### Work task
Among the entries that follow, find the lines containing the string "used" and copy them.

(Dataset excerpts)
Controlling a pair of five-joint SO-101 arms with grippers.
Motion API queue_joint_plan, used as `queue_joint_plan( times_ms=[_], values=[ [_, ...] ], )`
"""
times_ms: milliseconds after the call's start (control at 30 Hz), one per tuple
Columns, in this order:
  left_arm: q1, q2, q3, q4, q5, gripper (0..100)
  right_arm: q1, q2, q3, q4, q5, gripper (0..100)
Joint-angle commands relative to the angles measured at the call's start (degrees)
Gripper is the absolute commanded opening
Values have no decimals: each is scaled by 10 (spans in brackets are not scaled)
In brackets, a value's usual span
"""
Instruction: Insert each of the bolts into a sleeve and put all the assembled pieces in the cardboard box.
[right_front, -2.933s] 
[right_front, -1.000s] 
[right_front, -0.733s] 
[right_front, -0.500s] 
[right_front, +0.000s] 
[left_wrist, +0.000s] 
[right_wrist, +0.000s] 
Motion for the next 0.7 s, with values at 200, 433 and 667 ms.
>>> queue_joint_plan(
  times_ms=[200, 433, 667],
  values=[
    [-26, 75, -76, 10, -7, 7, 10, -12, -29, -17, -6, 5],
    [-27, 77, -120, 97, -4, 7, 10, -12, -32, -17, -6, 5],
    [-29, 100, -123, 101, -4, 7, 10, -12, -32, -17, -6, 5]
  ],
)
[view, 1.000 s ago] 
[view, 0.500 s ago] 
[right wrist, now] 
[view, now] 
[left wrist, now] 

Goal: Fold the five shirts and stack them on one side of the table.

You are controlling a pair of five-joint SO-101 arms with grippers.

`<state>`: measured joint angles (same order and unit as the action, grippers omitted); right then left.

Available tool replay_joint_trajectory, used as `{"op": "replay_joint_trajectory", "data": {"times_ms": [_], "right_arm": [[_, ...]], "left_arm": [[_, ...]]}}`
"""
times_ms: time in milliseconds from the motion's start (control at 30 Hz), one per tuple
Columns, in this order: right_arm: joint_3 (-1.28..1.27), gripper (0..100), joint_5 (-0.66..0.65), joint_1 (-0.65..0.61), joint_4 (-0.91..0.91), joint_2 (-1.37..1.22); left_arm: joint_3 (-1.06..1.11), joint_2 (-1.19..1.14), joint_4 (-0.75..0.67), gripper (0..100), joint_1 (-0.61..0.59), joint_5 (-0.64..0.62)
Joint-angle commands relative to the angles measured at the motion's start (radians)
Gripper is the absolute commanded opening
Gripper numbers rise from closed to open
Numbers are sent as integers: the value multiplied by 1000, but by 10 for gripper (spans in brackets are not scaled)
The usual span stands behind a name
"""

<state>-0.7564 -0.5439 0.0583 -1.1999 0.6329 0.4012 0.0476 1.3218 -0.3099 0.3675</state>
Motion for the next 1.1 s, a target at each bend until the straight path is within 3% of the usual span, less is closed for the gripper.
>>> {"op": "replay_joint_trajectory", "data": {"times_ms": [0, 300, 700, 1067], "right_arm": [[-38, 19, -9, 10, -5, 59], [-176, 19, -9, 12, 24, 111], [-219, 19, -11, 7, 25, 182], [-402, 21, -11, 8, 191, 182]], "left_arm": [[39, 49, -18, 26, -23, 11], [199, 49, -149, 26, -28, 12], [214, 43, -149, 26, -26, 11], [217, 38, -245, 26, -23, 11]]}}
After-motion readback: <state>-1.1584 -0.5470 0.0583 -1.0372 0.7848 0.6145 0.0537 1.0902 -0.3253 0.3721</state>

### Exercise solution
Motion API queue_joint_plan, used as `queue_joint_plan( times_ms=[_], values=[ [_, ...] ], )`
Available tool replay_joint_trajectory, used as `{"op": "replay_joint_trajectory", "data": {"times_ms": [_], "right_arm": [[_, ...]], "left_arm": [[_, ...]]}}`

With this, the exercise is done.